La cantante estadounidense Britney Spears, ícono del pop, fue acusada este jueves de conducir bajo los efectos del alcohol y las drogas, según informó la fiscalía del condado de Ventura. Esto ocurre casi dos meses después de que fuera detenida en una carretera cerca de su casa en California.
Detalles de la acusación
La denuncia presentada por la fiscalía no especifica qué tipo de droga tenía en la sangre. La audiencia está programada para el lunes en un tribunal del condado de Ventura, donde reside la artista. Spears no está obligada a asistir y podría ser representada por su abogado, ya que se trata de una “infracción menor”, indicó la fiscalía en un comunicado.

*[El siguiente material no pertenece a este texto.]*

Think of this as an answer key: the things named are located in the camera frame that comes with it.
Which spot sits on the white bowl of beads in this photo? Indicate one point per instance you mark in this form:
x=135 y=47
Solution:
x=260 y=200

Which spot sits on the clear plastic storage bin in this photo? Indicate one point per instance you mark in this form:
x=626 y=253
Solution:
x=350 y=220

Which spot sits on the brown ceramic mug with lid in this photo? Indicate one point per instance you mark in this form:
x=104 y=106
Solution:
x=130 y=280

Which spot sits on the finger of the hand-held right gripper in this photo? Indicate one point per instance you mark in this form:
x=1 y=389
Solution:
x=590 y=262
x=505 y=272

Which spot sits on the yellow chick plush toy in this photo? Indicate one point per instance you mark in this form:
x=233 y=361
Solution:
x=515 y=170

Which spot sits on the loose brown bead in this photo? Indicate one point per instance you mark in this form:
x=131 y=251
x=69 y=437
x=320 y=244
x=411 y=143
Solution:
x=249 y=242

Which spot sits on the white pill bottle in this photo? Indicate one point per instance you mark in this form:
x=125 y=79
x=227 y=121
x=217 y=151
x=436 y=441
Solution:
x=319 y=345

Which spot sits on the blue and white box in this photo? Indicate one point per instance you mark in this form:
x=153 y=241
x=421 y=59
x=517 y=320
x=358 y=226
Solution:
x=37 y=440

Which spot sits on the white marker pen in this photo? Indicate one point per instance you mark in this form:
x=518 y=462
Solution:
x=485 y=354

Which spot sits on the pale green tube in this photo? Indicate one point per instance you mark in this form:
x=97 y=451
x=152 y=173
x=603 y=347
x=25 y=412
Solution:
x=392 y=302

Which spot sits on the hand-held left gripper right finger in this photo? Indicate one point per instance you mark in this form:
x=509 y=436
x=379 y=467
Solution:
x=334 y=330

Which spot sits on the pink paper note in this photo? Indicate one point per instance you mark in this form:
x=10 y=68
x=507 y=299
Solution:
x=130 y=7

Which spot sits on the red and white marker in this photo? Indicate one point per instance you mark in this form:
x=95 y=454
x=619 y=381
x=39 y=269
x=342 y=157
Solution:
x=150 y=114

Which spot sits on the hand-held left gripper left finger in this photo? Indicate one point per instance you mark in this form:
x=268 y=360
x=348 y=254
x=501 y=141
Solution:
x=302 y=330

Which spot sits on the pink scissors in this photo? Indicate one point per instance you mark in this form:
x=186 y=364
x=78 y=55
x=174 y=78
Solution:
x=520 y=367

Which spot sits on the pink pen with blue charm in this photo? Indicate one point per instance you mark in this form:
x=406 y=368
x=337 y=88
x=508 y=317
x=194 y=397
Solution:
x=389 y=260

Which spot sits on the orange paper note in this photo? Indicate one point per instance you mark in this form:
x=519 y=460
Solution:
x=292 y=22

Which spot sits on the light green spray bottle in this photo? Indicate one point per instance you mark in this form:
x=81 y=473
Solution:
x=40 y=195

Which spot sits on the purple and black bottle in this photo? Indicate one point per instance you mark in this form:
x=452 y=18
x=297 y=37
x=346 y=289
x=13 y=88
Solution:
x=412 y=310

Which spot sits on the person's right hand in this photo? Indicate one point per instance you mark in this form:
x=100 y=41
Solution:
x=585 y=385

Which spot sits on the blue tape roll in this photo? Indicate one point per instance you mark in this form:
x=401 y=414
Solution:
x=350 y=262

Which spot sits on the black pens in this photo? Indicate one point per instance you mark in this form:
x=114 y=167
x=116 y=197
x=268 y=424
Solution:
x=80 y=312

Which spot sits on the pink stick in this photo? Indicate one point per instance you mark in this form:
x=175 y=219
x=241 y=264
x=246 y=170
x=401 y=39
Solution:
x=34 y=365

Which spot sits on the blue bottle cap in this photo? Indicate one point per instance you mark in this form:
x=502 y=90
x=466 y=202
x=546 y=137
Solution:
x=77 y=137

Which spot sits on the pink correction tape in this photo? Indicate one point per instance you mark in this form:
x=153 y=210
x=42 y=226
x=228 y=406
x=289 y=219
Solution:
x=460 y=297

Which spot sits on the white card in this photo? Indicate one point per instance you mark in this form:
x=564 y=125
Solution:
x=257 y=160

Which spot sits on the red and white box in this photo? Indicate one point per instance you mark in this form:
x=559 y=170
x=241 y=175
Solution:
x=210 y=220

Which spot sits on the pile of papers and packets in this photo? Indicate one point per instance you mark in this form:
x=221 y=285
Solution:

La detención de Britney Spears
De 44 años, la intérprete de “Oops!… I Did It Again” fue detenida la noche del 4 de marzo y liberada a la mañana siguiente. Uno de sus representantes calificó el episodio como “incidente lamentable y totalmente inexcusable”. Semanas después, se supo que la cantante ingresó voluntariamente a rehabilitación.
La fiscalía señaló que Spears podría evitar la cárcel si acepta un acuerdo de culpabilidad. Esta medida es habitual en casos sin antecedentes penales, sin heridos, con un nivel bajo de alcohol en sangre y con acusados que acuden a rehabilitación. El acuerdo podría implicar una declaración de culpabilidad por conducción temeraria bajo los efectos de drogas y alcohol, con libertad condicional por 12 meses, asistencia a un curso de seguridad vial y el pago de una multa.
Antecedentes de la cantante
En sus memorias publicadas en 2023, Britney Spears afirmó que nunca consumió drogas duras y que no tenía un problema con el alcohol, aunque admitió tomar Adderall, un medicamento para el trastorno de atención que pertenece a la familia de las anfetaminas.
Tras una crisis nerviosa en público en 2007, Spears fue puesta bajo la tutela legal de su padre, Jamie Spears, quien controlaba su dinero y su vida personal, incluso mientras ella seguía dando conciertos. La cantante luchó legalmente contra su padre para terminar la tutela, que fue disuelta por un tribunal de Los Ángeles en 2021, tras el gran apoyo público del movimiento “Liberen a Britney”.